His I-made-you-I can-break-you attitude in firing La Rosa caused Godfrey's popularity to take a hit. If Godfrey's image had a bruise, it was La Rosa's pocketbook that received the punch.

Many booking agents didn't want to offend Godfrey, fearing that the television icon would retaliate by not booking their clients on his show.

The firing has followed La Rosa his entire life. "The Godfrey experience was central to my life. It still follows me. I'm the man Arthur Godfrey fired, the man who lost his humility." While La Rosa may have been fired, he's never stopped being hard working.
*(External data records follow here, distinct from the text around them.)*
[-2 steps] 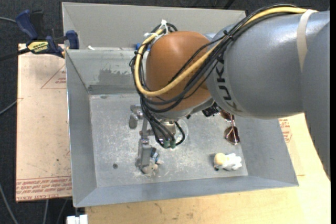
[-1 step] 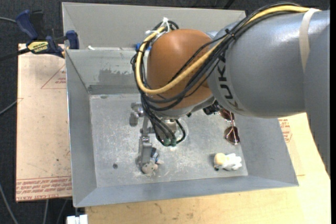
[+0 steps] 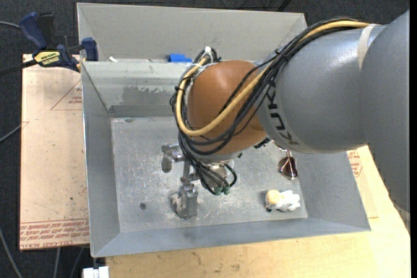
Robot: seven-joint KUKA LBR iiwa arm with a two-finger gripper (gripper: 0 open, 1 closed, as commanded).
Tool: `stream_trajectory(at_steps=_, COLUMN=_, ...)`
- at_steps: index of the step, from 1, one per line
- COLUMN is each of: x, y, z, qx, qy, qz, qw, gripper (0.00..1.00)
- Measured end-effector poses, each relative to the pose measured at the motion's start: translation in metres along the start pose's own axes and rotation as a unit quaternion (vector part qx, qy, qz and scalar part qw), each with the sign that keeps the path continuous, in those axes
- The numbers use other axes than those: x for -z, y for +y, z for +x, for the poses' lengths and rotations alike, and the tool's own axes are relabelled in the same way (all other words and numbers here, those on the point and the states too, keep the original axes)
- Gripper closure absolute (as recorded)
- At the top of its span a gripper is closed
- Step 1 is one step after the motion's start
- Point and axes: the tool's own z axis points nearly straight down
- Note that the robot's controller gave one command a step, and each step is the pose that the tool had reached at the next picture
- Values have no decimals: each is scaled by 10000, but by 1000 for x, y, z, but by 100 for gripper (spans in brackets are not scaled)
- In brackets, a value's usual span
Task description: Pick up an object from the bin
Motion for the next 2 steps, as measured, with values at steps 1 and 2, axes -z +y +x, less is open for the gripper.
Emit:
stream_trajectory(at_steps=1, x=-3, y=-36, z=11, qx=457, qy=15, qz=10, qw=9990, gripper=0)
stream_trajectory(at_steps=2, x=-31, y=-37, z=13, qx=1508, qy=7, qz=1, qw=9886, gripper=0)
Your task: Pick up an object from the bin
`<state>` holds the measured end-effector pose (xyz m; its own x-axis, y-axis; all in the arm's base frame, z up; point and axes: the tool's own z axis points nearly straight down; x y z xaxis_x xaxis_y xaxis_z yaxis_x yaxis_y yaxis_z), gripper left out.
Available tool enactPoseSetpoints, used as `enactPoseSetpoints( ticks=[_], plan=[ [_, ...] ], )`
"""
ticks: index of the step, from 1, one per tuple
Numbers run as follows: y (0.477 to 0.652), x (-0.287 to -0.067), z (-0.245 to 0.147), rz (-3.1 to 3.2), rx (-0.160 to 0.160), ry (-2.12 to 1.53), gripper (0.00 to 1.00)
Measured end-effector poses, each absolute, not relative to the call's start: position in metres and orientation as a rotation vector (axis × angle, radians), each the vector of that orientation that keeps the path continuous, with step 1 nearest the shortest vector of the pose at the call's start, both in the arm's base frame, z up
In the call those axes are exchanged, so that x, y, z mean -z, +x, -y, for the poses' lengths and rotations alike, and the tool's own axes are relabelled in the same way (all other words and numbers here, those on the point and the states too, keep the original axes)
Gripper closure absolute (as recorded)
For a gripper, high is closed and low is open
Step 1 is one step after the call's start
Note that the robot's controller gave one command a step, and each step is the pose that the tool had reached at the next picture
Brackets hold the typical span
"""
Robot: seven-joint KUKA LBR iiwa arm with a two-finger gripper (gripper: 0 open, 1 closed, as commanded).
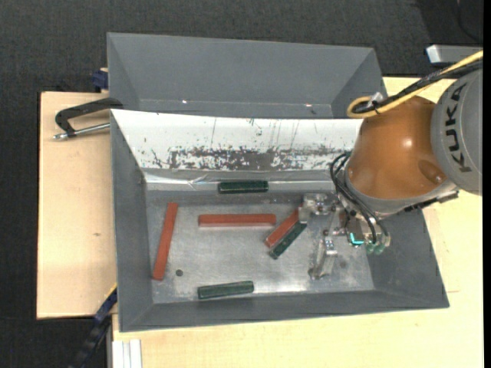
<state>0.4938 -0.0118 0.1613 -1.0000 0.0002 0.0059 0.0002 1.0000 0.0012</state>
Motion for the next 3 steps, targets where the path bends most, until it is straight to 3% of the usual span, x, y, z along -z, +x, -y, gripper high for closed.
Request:
enactPoseSetpoints(
  ticks=[1,2,3],
  plan=[
    [0.496,-0.164,0.012,3.143,0.001,0.0,0.0],
    [0.526,-0.115,-0.002,3.15,0.001,0.025,0.0],
    [0.516,-0.073,-0.004,3.134,0.0,0.349,1.0]
  ],
)
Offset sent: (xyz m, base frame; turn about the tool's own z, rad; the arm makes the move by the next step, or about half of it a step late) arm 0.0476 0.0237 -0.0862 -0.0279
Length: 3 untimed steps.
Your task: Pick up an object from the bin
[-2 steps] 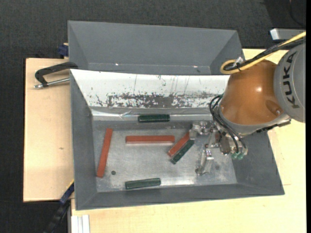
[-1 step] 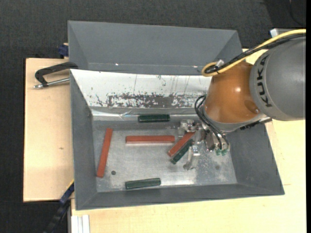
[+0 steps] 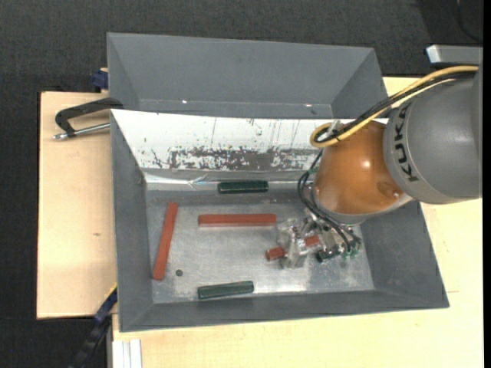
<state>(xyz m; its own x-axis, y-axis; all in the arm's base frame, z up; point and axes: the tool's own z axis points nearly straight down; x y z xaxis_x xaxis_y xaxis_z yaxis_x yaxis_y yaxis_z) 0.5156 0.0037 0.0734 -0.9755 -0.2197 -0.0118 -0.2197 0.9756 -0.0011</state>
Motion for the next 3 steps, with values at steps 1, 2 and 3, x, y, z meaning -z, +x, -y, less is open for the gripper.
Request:
enactPoseSetpoints(
  ticks=[1,2,3],
  plan=[
    [0.516,-0.073,-0.004,-3.111,0.0,-0.345,1.0],
    [0.516,-0.073,-0.004,-3.111,0.0,-0.345,1.0],
    [0.509,-0.165,-0.013,-3.125,-0.002,-0.316,0.0]
  ],
)
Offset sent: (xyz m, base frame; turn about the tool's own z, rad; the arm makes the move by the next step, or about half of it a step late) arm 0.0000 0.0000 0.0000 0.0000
He was in Neil Simon's first Broadway success Come Blow Your Horn, Panetta's Kiss Mama, Bob Randall's 6 Rms Riv Vu.

He performed in Kiss Me Kate, Guys and Dolls, West Side Story, Stalag 17, and Billy Bigelow in summer theater productions of Carousel.

He did an irregular stint on the NBC soap opera Another World playing the happy go lucky waiter, Renaldo. La Rosa spent eight successful years as D.J. for New York's WNEW.
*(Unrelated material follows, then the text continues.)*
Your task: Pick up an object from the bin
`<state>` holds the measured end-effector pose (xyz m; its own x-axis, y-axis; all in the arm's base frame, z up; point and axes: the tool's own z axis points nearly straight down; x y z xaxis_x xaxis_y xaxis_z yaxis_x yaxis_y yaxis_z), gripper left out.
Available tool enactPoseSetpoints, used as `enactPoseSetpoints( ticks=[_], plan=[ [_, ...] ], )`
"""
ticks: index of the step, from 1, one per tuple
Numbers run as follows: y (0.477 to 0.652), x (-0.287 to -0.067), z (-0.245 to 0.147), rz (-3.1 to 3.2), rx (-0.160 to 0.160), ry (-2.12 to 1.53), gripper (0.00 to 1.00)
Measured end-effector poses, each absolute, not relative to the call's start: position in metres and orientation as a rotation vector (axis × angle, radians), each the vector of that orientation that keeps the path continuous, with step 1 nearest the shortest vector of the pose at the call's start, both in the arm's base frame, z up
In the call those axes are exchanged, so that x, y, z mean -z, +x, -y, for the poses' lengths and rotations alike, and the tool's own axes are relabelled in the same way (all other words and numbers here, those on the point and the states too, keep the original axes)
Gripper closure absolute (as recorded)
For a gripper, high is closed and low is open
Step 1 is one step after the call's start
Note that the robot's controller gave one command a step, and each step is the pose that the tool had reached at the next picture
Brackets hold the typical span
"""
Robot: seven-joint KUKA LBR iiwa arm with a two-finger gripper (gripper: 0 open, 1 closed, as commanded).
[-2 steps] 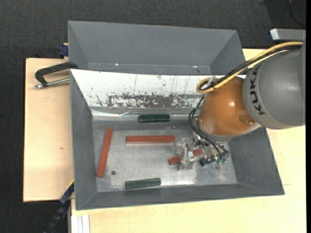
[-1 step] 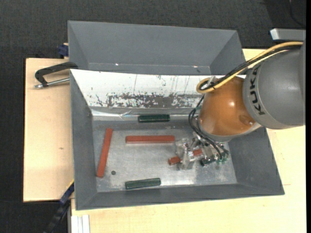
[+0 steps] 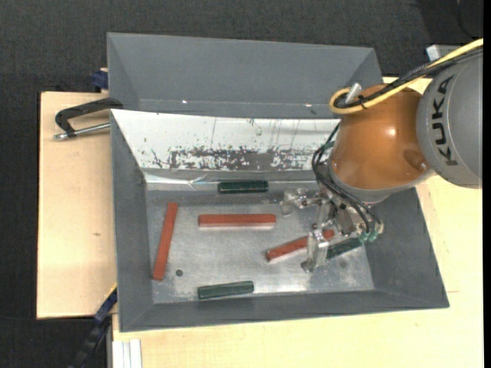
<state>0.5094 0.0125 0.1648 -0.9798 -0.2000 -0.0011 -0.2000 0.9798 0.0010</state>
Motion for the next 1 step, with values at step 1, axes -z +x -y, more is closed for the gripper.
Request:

He performs in "singer's clubs" like Michael's Pub and Chiati's Italian Restaurant in New York.

Julius La Rosa turned his firing into a success story. Today, at 68, he's still in demand. He'll open Friday at the Boulder Station Resort in Las Vegas.

Along the way he married Perry Como's secretary, Rosemary "Rory" Meyer. They've been married for 43 years and have two children, son Chris and daughter, Maria.

Asked the secret of a happy marriage, Julius kiddingly replied, "I tell people we've been married 43 years, five of them happy. You show me a couple who has been married any length of time and say they never had a fight and I'll show you two liars. The secret of any marriage is to work at it."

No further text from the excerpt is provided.